Almost anywhere you go, it seems joggers are jogging down sidewalks, trails, streets and on treadmills. But why? There are plenty of ways to stay fit, yet running remains king. Some runners may claim that achieving personal bests is what keeps them going, even in the face of dreading pain and fatigue, a feeling that often strikes just before a jog begins. But avid runner Adharanand Finn doesn't buy this explanation. For Finn and his friends, achieving their running goals entails a sense of let down after so much effort has been put into the buildup. Rather, having an unachieved goal is more motivation.
What's the Big Idea?
Instead of looking to people's self-aware explanations, and justifications, for why they jog, there may be something deeply human about our love of running.

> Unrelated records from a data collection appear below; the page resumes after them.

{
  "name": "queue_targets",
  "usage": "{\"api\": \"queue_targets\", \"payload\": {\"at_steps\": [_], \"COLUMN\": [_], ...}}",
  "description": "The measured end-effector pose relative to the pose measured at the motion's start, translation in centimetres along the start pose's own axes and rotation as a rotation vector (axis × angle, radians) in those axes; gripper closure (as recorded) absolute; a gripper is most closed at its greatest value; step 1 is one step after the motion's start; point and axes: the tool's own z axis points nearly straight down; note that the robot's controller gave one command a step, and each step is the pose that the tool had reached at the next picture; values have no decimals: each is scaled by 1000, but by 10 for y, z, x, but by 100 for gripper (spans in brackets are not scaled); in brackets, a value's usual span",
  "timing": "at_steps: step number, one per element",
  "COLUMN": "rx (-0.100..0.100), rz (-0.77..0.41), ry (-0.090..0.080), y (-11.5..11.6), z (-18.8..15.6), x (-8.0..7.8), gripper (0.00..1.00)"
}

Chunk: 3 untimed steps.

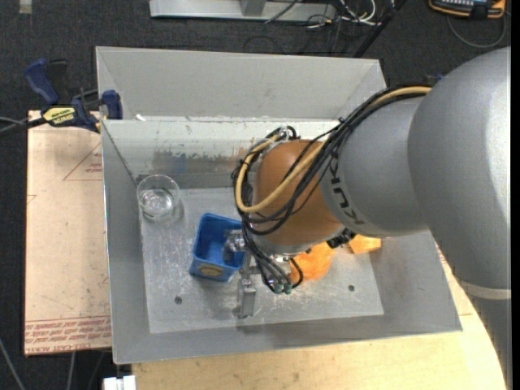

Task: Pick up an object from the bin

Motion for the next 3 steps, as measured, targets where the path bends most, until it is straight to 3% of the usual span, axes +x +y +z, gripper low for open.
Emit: {"api": "queue_targets", "payload": {"at_steps": [1, 3], "rx": [3, 3], "rz": [-627, -627], "ry": [-54, -54], "y": [27, 27], "z": [15, 15], "x": [-44, -44], "gripper": [100, 100]}}
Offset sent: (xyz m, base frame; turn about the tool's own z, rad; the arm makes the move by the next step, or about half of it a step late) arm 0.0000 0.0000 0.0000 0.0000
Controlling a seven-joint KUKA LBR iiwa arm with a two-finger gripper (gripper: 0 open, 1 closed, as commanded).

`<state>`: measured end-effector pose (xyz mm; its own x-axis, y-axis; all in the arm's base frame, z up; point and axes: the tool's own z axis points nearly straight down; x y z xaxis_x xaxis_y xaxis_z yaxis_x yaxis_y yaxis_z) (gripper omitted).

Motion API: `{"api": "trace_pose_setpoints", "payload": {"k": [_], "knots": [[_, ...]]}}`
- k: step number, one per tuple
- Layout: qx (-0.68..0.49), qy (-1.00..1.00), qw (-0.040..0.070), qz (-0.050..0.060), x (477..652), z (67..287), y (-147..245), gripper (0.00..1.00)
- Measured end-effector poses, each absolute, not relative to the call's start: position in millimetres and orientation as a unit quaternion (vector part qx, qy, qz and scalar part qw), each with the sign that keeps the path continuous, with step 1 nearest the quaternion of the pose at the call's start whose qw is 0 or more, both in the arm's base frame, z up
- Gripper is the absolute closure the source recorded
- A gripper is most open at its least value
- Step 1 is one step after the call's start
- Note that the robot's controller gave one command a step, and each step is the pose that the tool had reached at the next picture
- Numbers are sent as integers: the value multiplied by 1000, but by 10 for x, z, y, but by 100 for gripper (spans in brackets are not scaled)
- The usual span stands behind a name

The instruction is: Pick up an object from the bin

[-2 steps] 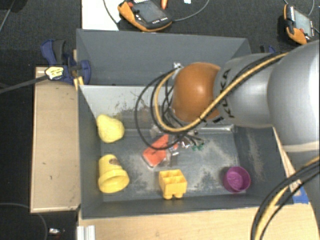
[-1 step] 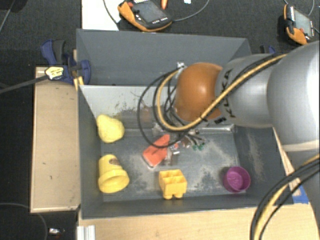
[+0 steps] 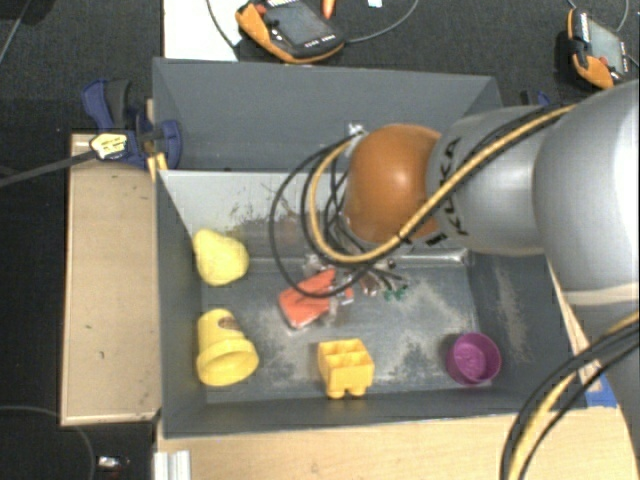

Theories of evolutionary biology developed at Harvard University suggest that humans are hardwired to run often and for long distances. Over many generations, humans became better at survival by essentially outlasting faster prey over long stretches of land. "Somewhere a primal essence stirs deep within us; this being born not to sit at a desk or read newspapers and drink coffee, but to live a wilder existence."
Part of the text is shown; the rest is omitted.